Search Engine Marketing Can It Work for You

Search engine marketing is an incredibly lucrative and incredibly under-utilized aspect of any online marketing campaign.

When the internet was in its infancy, those companies who managed to get to the top of search engine rankings naturally were rewarded by high numbers of clicks and sales.

As a result of this, massive numbers of webmasters tried to outwit the search engines and their competition by discovering the formulas for site search engine rankings, and created methods to circumvent the natural and honest method of search engine optimization.

Pursuant to this, most large search engines have outlawed the spurious ‘black hat’ techniques for getting to the top of search engine rankings.

The major search engines have also created pay-per-click additions to their natural search engine listings, giving webmasters and online businesses the ability to ‘buy their way’ to the top of a search engine page, if not to the top of the natural search engine listings.

What is left today for the online business owner, and can search engine marketing techniques be effective for creating traffic and sales?

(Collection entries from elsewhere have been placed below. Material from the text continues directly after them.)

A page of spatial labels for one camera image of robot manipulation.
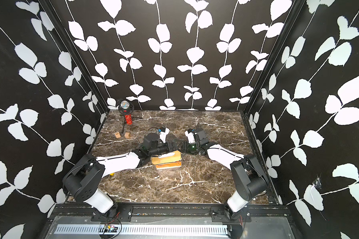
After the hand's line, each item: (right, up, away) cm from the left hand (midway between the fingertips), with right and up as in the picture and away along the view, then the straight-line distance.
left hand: (182, 142), depth 82 cm
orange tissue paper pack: (-4, -14, +4) cm, 15 cm away
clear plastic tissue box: (-9, -6, -3) cm, 11 cm away
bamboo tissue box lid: (-3, -8, 0) cm, 9 cm away
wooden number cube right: (-39, +3, +21) cm, 44 cm away
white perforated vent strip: (-18, -41, -12) cm, 46 cm away
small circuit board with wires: (-35, -40, -12) cm, 54 cm away
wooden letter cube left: (-46, +3, +22) cm, 51 cm away
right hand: (-3, -3, +5) cm, 7 cm away
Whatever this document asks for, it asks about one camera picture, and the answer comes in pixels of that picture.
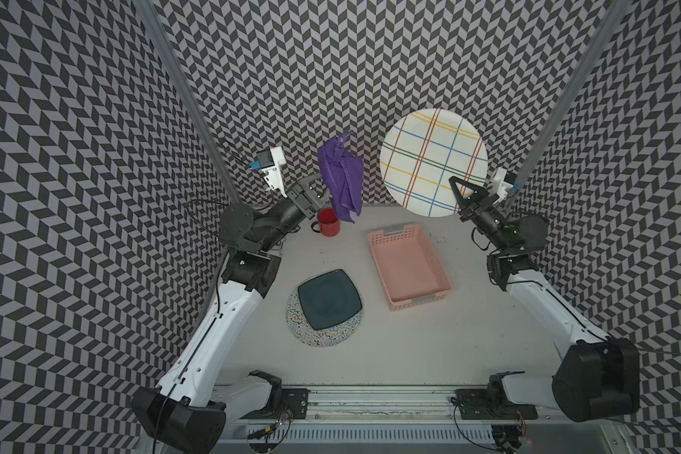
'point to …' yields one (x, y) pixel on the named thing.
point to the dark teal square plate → (329, 299)
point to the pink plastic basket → (409, 270)
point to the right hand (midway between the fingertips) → (445, 185)
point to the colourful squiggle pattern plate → (301, 326)
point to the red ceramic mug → (327, 224)
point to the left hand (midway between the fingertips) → (342, 176)
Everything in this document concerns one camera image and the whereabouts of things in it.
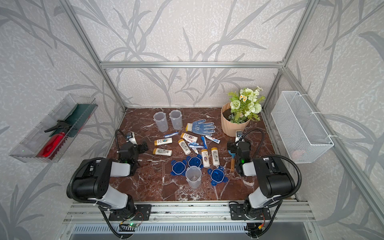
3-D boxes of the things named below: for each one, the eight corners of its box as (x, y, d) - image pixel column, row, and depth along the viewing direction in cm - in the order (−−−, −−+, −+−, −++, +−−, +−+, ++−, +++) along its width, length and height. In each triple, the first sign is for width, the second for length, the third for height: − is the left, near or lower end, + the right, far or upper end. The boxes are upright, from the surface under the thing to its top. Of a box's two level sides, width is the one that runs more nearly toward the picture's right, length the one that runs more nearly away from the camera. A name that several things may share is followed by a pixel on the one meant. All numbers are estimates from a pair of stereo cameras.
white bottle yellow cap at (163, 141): (155, 145, 101) (154, 144, 99) (155, 141, 103) (154, 140, 101) (172, 143, 102) (172, 141, 100) (172, 139, 104) (172, 137, 102)
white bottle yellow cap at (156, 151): (153, 154, 97) (152, 152, 95) (155, 149, 99) (154, 147, 97) (171, 156, 96) (170, 154, 94) (172, 151, 98) (171, 150, 96)
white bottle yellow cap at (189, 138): (179, 138, 104) (179, 136, 102) (182, 133, 106) (182, 132, 105) (195, 144, 101) (195, 142, 99) (198, 139, 103) (198, 137, 102)
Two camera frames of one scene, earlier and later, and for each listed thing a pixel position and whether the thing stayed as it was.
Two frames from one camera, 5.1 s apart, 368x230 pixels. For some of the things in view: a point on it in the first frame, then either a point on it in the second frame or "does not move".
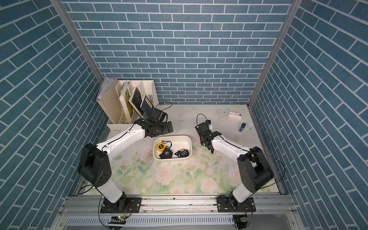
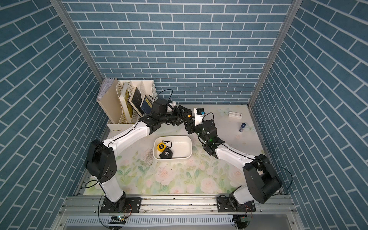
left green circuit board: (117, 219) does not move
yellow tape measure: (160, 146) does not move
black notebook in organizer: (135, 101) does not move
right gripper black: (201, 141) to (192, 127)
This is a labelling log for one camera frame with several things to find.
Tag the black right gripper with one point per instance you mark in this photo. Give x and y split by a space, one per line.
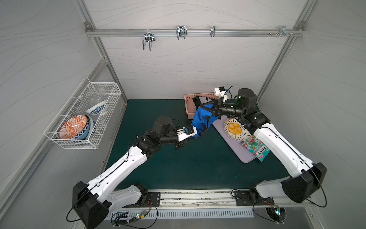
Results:
215 107

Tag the blue baseball cap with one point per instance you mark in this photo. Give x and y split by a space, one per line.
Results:
202 120

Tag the black baseball cap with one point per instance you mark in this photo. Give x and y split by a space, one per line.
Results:
198 100

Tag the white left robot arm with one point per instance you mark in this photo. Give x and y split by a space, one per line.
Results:
94 200

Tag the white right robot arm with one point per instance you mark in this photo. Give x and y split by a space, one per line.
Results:
305 177

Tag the pink perforated plastic basket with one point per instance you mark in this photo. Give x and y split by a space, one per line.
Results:
189 103

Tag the patterned plate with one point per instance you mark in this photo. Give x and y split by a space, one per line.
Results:
245 135

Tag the yellow knotted bread roll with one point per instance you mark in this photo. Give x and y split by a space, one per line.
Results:
234 128

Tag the lavender plastic tray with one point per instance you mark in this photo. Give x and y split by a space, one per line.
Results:
242 153

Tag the green snack packet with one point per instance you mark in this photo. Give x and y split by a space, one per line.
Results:
256 147

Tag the small metal hook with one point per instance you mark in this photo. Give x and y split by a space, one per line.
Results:
212 31

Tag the blue patterned bowl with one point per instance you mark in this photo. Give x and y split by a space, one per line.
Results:
98 109

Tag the metal double hook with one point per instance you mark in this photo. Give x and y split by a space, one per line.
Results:
149 38

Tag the metal corner hook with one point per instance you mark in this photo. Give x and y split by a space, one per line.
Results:
282 33

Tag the orange patterned bowl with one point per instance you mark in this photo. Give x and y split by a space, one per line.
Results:
73 127

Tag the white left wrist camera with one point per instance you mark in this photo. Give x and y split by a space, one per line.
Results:
186 132

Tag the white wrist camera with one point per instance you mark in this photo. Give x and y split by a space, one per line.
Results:
186 132
221 93

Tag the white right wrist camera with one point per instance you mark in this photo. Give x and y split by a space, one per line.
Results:
221 93

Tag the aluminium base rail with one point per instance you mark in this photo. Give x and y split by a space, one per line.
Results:
200 199

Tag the metal wire hook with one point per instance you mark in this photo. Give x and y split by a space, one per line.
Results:
181 32

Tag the aluminium hanging rail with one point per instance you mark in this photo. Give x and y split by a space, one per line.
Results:
166 33

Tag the white wire wall basket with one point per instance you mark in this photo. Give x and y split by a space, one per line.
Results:
85 96

I think that today’s search engine marketing efforts represent only a small portion of the techniques and potential that is available to the honest webmaster who uses ‘white hat’ techniques.

Although many web companies spend billions of dollars annually to get sponsored listings and ‘buy’ their way to the top of the search engine pages, it is assumed that most search engine traffic is still generated via the natural search listings--that is, the unpaid search listings.

What does that mean to the ‘white hat’ (or honest) webmaster? It means that by effectively performing web site optimizing behavior and various search engine marketing tactics that are perfectly natural in execution (so that they won’t be banned by the search engines in the future), there is plenty of room for webmasters to use search engine marketing techniques to generate more business.